As true eco-friendly Ithacans, Revision, a funk rock band made up of Ithaca College alums, travels in style. With over 100,000 miles and counting, the band has toured the country in a diesel van strictly running on vegetable oil.
Saturday Revision will return to their home venue to play at Castaways. The college alumni look back at their past performances and experiences as Ithaca continues to serve as their home base.
Beginning as a small band at the college, Nick Bullock ’02, Jon Petronzio ’04 and Devon Reehl ’03 formed Revision. They started out by playing at house parties and small gigs in Collegetown and eventually played bigger shows at Castaways for their friends. After realizing that the Revision might have potential to continue, the band decided to remain in Ithaca.
“We all liked Ithaca and waited for each other to graduate,” Reehl said, drummer and vocalist for Revision. “The cost of living was low, the community was supportive and there was a good music scene.”
Bullock, guitarist and vocalist for Revision, said the band has enjoyed finding acceptance in Ithaca with their new music.
“It’s a great community to belong to,” he said. “As you get out of college it’s important to find a place you can call home and you can feel good living in.”
Not only did Ithaca provide the band with a viable art scene, but it served as a central location for touring major markets on the east coast. Petronzio also said living in Ithaca gave the group an opportunity to connect with and learn about the local community.
“There’s a great difference between being a college student versus finally getting immersed in the community,” Petronzio said, keyboardist and vocalist. “There’s a lot to see and do, and lot of people to get to know. If you’re really committed to making good work that’s unique, then people really get behind it.”
The band’s musical influences range from Wilco and The Beatles to Stevie Wonder, Miles Davis and Radiohead, but they cite the lessons they have learned at the college to be the foundation for their music and business.
Bullock, a former jazz studies major, said the things he learned in music theory, history and orchestration helped the band develop their current sound. While entering the college as a musician seemed daunting at first, he said he feels fortunate to have studied music.
“I remember walking through the practice halls as a freshman and being so overwhelmed,” Bullock said. “In one practice room I heard Mozart on the piano, and in another someone practicing scales on the saxophone. I remember that feeling of being totally overwhelmed, but, ‘I can do this,’ and then figuring out how.”

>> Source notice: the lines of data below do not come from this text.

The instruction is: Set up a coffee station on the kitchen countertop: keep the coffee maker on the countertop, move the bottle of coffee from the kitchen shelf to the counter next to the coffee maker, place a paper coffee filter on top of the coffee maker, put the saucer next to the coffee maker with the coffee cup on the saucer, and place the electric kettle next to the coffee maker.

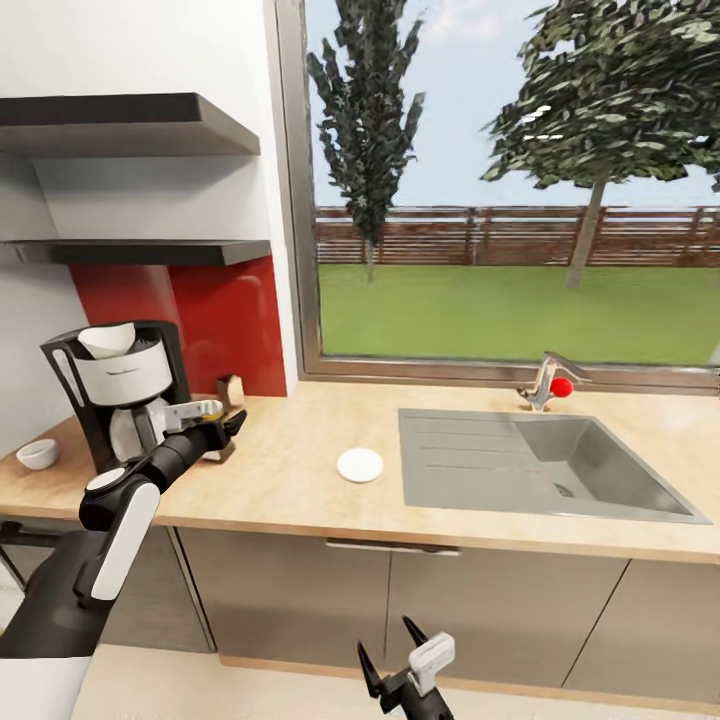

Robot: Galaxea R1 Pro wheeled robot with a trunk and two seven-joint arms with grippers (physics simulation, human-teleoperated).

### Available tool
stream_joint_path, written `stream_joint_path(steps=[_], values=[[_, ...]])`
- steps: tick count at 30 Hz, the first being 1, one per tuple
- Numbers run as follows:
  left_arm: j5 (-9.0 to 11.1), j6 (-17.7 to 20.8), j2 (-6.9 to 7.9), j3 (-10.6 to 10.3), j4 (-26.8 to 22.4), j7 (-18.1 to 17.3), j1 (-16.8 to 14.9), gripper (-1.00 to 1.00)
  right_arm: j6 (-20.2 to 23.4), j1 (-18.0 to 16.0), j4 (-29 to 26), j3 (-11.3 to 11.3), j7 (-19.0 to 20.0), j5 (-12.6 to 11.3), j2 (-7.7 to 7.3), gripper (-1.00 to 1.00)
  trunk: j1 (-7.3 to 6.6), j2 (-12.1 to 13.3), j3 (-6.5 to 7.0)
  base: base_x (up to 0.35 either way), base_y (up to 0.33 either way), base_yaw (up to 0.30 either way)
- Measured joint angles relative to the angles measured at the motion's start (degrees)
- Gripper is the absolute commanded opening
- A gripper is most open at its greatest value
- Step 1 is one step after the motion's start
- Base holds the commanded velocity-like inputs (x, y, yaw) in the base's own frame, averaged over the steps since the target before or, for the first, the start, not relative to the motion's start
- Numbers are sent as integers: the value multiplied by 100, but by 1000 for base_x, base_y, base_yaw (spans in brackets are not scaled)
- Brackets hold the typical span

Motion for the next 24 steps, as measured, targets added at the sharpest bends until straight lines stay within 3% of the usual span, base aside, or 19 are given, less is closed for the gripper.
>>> stream_joint_path(steps=[6, 14, 19, 24], values=[[-1, 2, 0, -15, 1, 1, 0, 100, 1, -315, 3, -13, -3, -19, 0, 100, -2, 1, 0, -37, 14, 0], [-9, 16, 12, -2, 12, -3, 0, 100, -1, -1263, -4, -34, -34, -44, 0, 100, -2, 1, 0, -1, 0, 0], [-11, 19, 17, 3, 44, -3, 0, 100, 1, -1741, -8, -64, -512, -61, -1, 100, -2, 1, 0, 0, 0, 0], [-5, 25, 17, 3, 53, -3, 0, 100, 0, -2007, -12, -69, -671, -55, -1, 100, -2, 1, 0, 0, 0, 0]])
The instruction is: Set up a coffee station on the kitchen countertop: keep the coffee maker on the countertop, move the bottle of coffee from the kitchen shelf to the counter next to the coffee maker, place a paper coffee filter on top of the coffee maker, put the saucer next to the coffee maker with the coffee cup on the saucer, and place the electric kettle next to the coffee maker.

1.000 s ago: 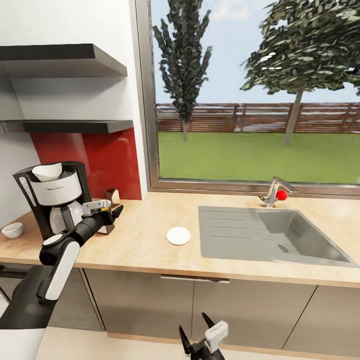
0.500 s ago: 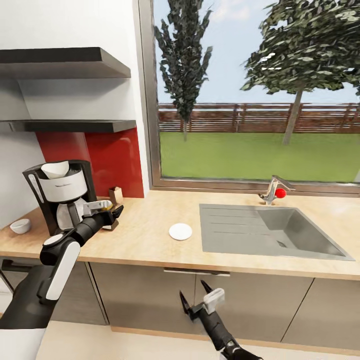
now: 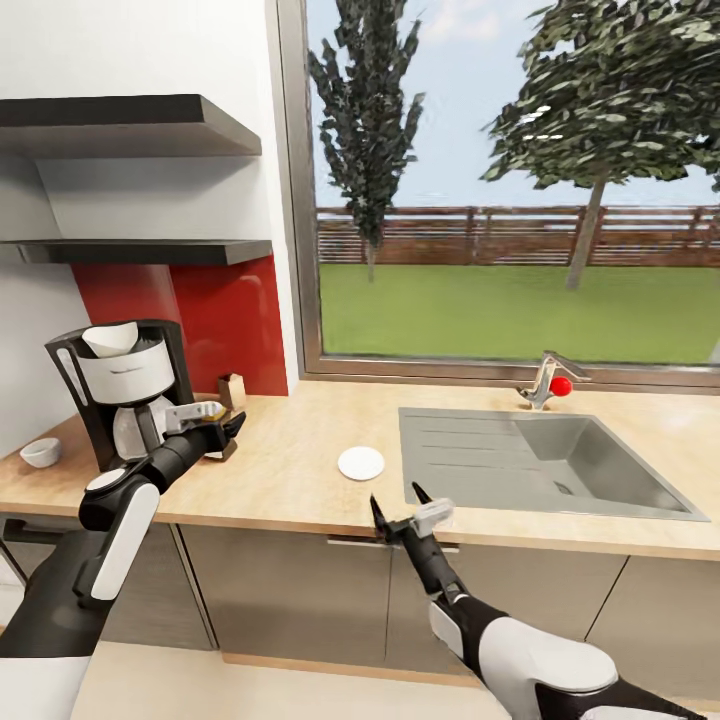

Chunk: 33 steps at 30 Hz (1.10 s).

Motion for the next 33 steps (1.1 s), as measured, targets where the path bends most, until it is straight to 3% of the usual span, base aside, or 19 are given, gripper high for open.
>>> stream_joint_path(steps=[7, 10, 16, 23, 28, 30, 33], values=[[3, 43, 0, 6, 5, -2, -9, 100, -1, -440, -8, -67, -331, 7, 0, 100, 0, 0, 0, 0, 0, 0], [10, 61, -4, 2, 93, -10, -44, 100, 484, -613, -16, -207, -539, 5, -1, 100, 0, 0, 0, 0, 0, 0], [59, 150, -9, -32, 290, -15, -85, 100, 2810, -1391, -37, -323, -641, -1, -1, 100, 0, 0, 0, 0, 0, 0], [114, 783, -83, -51, 585, -60, -281, 100, 5312, -2383, -52, -333, -627, -32, -12, 100, 0, 0, 1, 0, 0, 0], [178, 1385, -133, -43, 956, -540, -675, 100, 6750, -2801, -68, -413, -607, -37, -238, 100, 0, 0, 0, 0, 0, 0], [374, 1649, -139, -33, 1209, -726, -886, 100, 7425, -2892, -70, -616, -573, -48, -307, 100, 0, 1, 0, 0, 0, 0], [909, 1923, -122, -28, 1660, -813, -1190, 100, 8283, -2940, -67, -1153, -140, -45, -524, 100, 0, 1, 0, 0, 0, 0]])
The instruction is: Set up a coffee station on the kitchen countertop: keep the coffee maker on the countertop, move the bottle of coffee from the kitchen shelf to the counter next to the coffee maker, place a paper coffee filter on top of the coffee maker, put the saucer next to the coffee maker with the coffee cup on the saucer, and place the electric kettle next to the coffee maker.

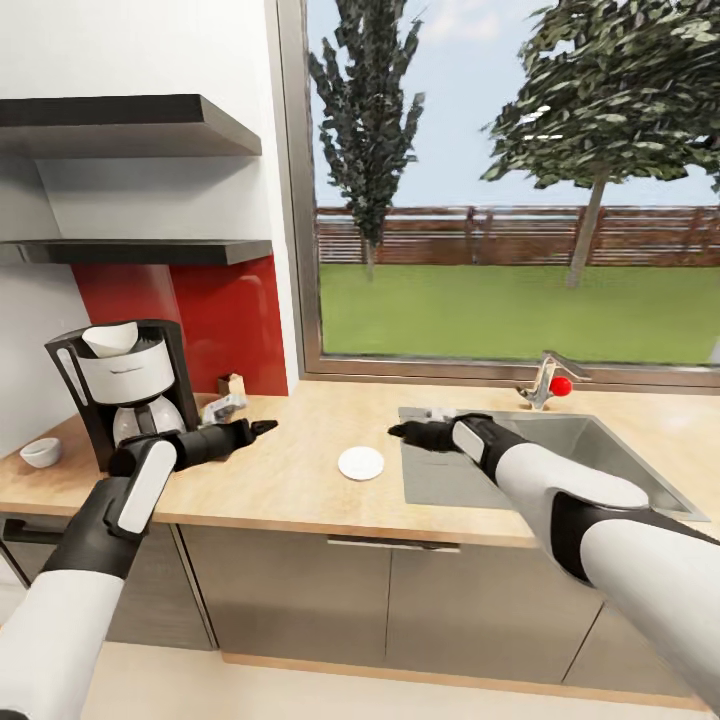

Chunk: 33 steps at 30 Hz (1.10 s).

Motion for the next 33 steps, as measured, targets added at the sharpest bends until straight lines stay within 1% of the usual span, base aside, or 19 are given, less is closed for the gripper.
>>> stream_joint_path(steps=[1, 2, 4, 5, 6, 7, 8, 10, 11, 13, 14, 17, 18, 19, 21, 24, 26, 29, 33], values=[[242, 135, 29, 7, 235, -8, -142, 100, 376, -10, -3, -203, 449, 9, -169, 100, 0, 0, 0, 0, 0, 0], [320, 202, 36, 8, 339, -8, -203, 100, 512, -13, -3, -260, 695, 12, -285, 100, 0, 0, 0, 0, 0, 0], [372, 277, 27, 9, 427, -7, -251, 100, 596, -14, -4, -293, 923, 13, -417, 100, 0, 0, 0, 0, 0, 0], [403, 365, 12, 7, 489, -1, -287, 100, 650, -12, -9, -301, 1141, 21, -562, 100, 0, 0, 0, 0, 0, 0], [414, 407, 5, 6, 515, 1, -303, 100, 672, -10, -5, -312, 1238, 19, -634, 100, 0, 0, 0, 0, 0, 0], [441, 507, -6, 9, 570, 6, -332, 100, 706, 1, 6, -318, 1479, 28, -784, 100, 0, 0, 0, 0, 0, 0], [451, 532, -7, 11, 586, 5, -340, 100, 717, 5, 10, -328, 1565, 25, -824, 100, 0, 0, 0, 0, 0, 0], [499, 585, -8, 20, 622, 8, -355, 100, 733, 15, 23, -336, 1904, 34, -903, 100, 0, 0, 0, 0, 0, 0], [562, 609, -9, 24, 665, 10, -360, 100, 740, 22, 28, -338, 2241, 46, -929, 100, 0, 0, 0, 0, 0, 0], [624, 620, -5, 26, 696, 11, -350, 100, 743, 24, 29, -331, 2388, 63, -928, 100, 0, 0, 0, 0, 0, 0], [726, 654, 10, 27, 714, 13, -321, 100, 752, 26, 28, -325, 2481, 77, -918, 100, 0, 0, 0, 0, 0, 0], [892, 770, 53, 46, 675, 11, -303, 100, 769, 32, 17, -317, 2504, 83, -908, 100, 0, 0, 0, 0, 0, 0], [987, 787, 66, 48, 662, 10, -299, 100, 776, 42, 17, -313, 2505, 84, -906, 100, 0, 0, 0, 0, 0, 0], [1017, 789, 69, 49, 659, 10, -298, 100, 785, 48, 18, -313, 2506, 84, -906, 100, 0, 0, 0, 0, 0, 0], [1102, 794, 74, 50, 669, 9, -296, 100, 939, 78, 21, -308, 2503, 84, -901, 100, 0, -1, 0, 64, 0, 0], [1126, 796, 64, 57, 709, 14, -296, 100, 1153, 130, 19, -308, 2477, 79, -849, 100, -3, -1, -1, 226, 0, 0], [1129, 795, 57, 62, 720, 16, -291, 100, 1198, 177, 15, -306, 2398, 79, -798, 100, -3, -1, -1, 291, 0, 0], [1131, 795, 39, 65, 731, 19, -285, 100, 1229, 234, 8, -305, 1985, 76, -731, 100, -3, -1, -1, 311, 0, 0], [1131, 789, 15, 67, 735, 157, -283, 100, 1246, 259, 32, -319, 921, 60, -655, 100, -1, 0, -1, 148, 0, 0]])
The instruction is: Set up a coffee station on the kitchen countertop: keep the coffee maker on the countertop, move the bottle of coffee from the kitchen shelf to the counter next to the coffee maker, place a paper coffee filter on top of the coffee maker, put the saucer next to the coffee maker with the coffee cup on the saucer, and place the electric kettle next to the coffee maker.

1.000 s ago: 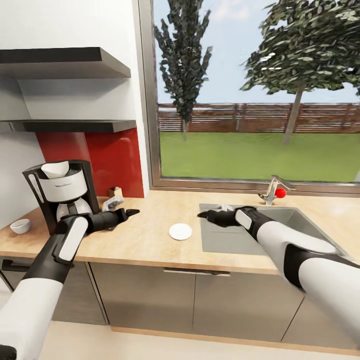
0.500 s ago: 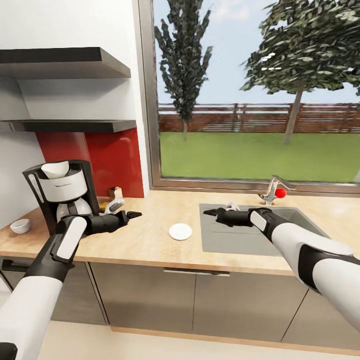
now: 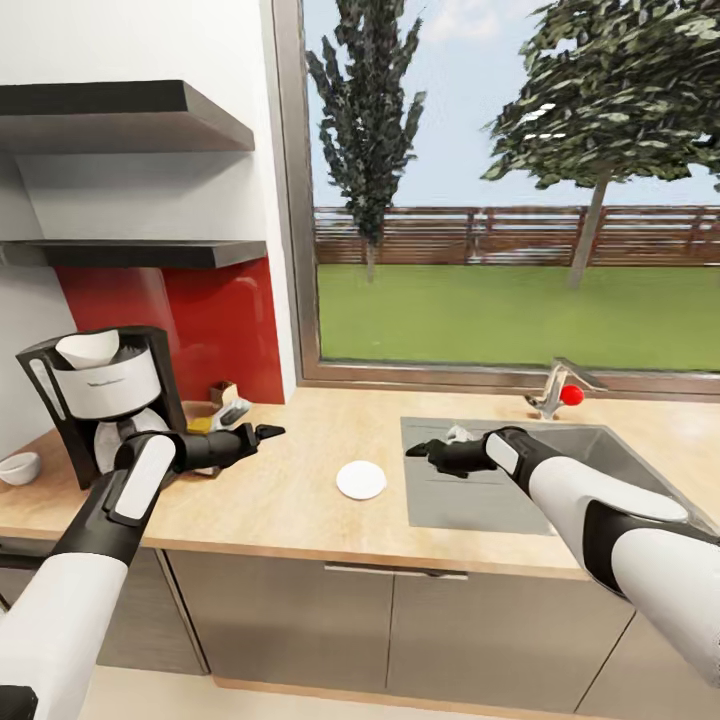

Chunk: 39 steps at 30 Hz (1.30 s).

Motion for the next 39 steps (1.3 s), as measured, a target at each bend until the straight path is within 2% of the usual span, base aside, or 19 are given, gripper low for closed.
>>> stream_joint_path(steps=[2, 7, 15, 22, 28, 29, 34, 35, 39], values=[[4, -12, -9, 0, 1, 129, 5, 100, 4, 4, 6, -19, -300, -12, 139, 100, 1, 0, 0, 23, 0, 0], [10, -19, -20, -9, 7, 183, 29, 100, 5, 13, 11, -23, -392, -8, 318, 100, 1, 0, 0, 15, 0, 0], [95, -41, -14, 0, 488, 168, 23, 100, 8, 116, 8, -21, -398, 0, 360, 100, -2, -1, 0, 220, 0, 0], [106, -45, -17, -19, 535, 146, 25, 100, 30, 196, 11, -24, -389, 0, 364, 100, 1, 0, 0, 105, 0, -28], [107, -45, -15, -28, 540, 120, 29, 100, 57, 347, 17, -11, -345, 8, 363, 100, 1, 0, 0, 6, 0, -223], [107, -44, -12, -29, 539, 116, 30, 100, 92, 384, 18, -9, -301, 10, 363, 100, 1, 0, 0, 0, 0, -99], [132, -31, 12, -31, 537, 74, 30, 100, 351, 544, 27, 2, 584, 78, 353, 100, 1, 0, 0, 0, 0, -31], [164, -28, 24, -32, 645, -49, 31, 100, 368, 581, 27, 18, 735, 189, 356, 100, 1, 0, 0, 0, 0, -7], [241, -37, 40, -35, 1037, -556, 24, 100, 384, 621, 27, 33, 1236, 333, 428, 100, 1, 0, 0, 0, 0, -2]])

As a organizational communication, learning and design major, Reehl said he has been able to use Web, business, and marketing skills he gained in the Park school to help with self-managing Revision.
“It worked out very unexpectedly,” Reehl said. “I expected to use those skills in a corporate setting, but I get to them for our business.”
Revision has been especially busy during the past two years. In 2008, the band released “Amplification,” 11 tracks of catchy, upbeat rock. One year later, Revision recorded “Jekyll and Hyde,” which Reehl said features eight tracks of raw, instrumental funk and eight tracks of stripped down, reflective rock.
“We’ve always had two different sides to the band,” he said. “There’s been a real funk, rhythm, instrumental sound, but on the other hand we also like Elliot Smith and The Beatles, so we decided to treat them as two separate sessions.”
All of Revision’s tracks are sold on their Web site and include album artwork and a live video performance. Their music has been featured on ESPN’s Baseball Tonight and Dark Blue, a show on TNT. Recently, the band has begun work on a third album with Alan Evans, the drummer from Soulive.
While Reehl currently lives in New York City and Bullock and Petronzio remain in Ithaca, the three band members continue to tour, record new material and have side projects of their own.
As the upcoming show approaches, Petronzio said the band hopes to transfer the same energy from their recorded material to the live setting back at home base.
“We just want people to really enjoy it,” he said. “Hopefully they’ll get something out of it and can relate to it.”